Spec 0001: Second K3s Node + Key Vault + Helm Controller
- Save this spec to
.sdd/specification/spec-0001-second-k3s-node.mdin the repo. - Implement all Terraform and cloud-init changes described below.
- After completing all work, create a provenance record at
.sdd/provenance/spec-0001-second-k3s-node.provenance.md. See the Provenance Record section for the required format.
Prerequisites
Section titled “Prerequisites”- Spec 0000 completed (ADR-018 exists at
docs/adr/adr-018-secret-management-keyvault-eso.md) - Read ADR-016 (
docs/adr/adr-016-second-k3s-node-for-observability.md) — it is the architectural decision this spec implements - Read ADR-018 — it explains why Key Vault is needed
Context
Section titled “Context”The platform currently runs a single K3s server node (vm-kevinryan-io) on a Standard_B2s VM. ADR-016 mandates adding a second B2s VM as a K3s agent node for observability workloads. The Key Vault module is needed here (not in a later spec) because the K3s join token must be stored in Key Vault per ADR-016.
Current state (read these files before making changes)

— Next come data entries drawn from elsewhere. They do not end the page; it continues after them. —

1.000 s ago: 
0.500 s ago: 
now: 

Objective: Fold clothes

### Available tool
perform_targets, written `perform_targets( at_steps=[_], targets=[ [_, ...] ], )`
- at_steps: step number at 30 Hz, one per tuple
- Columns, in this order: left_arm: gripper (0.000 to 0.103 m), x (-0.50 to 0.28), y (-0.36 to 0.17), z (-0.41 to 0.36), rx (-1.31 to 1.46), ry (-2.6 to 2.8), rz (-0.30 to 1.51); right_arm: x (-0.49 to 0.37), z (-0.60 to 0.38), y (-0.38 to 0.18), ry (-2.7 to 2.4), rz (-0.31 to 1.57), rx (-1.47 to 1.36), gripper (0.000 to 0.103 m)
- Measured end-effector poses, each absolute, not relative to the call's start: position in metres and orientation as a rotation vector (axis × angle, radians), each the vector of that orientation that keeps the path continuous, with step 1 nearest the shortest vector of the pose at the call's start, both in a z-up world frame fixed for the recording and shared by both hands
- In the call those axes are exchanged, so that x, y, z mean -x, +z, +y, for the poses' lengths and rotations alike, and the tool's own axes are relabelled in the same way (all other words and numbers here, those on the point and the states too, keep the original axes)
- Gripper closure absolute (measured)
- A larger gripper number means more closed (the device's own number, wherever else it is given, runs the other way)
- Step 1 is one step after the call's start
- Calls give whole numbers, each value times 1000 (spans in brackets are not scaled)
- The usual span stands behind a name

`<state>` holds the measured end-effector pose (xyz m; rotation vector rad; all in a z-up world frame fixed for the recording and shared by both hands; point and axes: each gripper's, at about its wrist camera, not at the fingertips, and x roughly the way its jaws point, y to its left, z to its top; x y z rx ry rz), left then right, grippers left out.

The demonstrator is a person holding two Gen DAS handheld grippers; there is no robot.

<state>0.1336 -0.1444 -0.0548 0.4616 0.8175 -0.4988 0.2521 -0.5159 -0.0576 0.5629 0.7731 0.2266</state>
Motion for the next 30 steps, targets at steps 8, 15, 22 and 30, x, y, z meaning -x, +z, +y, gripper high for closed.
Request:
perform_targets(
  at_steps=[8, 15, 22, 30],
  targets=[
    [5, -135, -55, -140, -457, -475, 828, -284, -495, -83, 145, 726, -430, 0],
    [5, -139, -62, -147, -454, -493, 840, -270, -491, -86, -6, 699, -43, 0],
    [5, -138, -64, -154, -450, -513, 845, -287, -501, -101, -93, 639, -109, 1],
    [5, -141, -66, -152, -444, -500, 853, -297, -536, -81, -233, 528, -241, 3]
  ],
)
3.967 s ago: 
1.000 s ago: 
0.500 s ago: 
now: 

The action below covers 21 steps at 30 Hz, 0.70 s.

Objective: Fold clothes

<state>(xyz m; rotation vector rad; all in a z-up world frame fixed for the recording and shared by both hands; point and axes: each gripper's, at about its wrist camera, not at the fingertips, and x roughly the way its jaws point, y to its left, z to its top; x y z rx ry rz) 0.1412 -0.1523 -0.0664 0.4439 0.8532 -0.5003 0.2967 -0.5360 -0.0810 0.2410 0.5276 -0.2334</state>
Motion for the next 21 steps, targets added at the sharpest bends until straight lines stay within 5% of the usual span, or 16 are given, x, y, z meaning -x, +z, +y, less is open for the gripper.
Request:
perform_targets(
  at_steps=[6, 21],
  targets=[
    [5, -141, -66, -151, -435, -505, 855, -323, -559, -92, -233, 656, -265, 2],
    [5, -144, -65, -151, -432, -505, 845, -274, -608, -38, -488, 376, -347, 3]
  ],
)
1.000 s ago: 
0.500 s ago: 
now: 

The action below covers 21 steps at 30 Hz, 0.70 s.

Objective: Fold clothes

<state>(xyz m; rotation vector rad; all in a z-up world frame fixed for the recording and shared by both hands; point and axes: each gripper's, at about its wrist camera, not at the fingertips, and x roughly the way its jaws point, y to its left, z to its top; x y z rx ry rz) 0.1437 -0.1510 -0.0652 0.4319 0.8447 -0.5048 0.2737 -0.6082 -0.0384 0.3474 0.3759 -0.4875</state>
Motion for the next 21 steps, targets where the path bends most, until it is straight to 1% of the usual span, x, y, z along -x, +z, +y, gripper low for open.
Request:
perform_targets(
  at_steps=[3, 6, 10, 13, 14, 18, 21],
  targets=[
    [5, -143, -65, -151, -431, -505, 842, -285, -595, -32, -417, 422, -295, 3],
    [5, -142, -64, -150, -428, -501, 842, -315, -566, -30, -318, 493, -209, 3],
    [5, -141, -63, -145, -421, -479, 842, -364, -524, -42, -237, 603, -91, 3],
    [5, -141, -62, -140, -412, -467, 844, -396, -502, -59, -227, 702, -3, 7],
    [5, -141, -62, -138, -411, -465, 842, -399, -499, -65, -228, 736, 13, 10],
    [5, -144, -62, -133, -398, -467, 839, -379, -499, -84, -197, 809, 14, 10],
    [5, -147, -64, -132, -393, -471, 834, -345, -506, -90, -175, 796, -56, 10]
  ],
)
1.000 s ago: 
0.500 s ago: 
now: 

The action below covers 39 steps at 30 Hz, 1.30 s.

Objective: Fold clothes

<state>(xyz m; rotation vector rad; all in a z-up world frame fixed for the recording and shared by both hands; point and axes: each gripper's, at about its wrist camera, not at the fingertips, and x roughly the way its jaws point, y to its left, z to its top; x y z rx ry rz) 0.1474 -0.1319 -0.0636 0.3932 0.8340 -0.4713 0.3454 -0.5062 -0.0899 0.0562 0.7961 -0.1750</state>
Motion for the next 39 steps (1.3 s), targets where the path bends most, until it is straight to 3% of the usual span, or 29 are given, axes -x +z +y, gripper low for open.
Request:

Section titled “Current state (read these files before making changes)”| File | What it does |
|---|---|
infra/main.tf | Root module — wires network, compute, registry, cloudflare, github-oidc |
infra/variables.tf | Root variables |
infra/outputs.tf | Root outputs |
infra/modules/network/main.tf | VNet 10.0.0.0/16, subnet 10.0.1.0/24, one public IP, NSG |
infra/modules/network/variables.tf | location, admin_ip |
infra/modules/network/outputs.tf | subnet_id, public_ip_address, public_ip_id, nsg_id, resource_group_name/location/id |
infra/modules/compute/main.tf | Single VM with NIC, system-assigned managed identity, cloud-init |
infra/modules/compute/cloud-init.yaml | K3s server install, Azure CLI, ACR credentials, Flux bootstrap |
infra/modules/compute/variables.tf | location, resource_group_name, subnet_id, public_ip_id, nsg_id, vm_size, admin creds, acr, github_token |
infra/modules/compute/outputs.tf | vm_principal_id, vm_id |
Circular dependency resolution
Section titled “Circular dependency resolution”module.keyvault needs vm_principal_ids from node1 and node2 (for RBAC). The cloud-init templates need the Key Vault name. If the templates reference module.keyvault.key_vault_name, Terraform sees: node → keyvault → node (cycle).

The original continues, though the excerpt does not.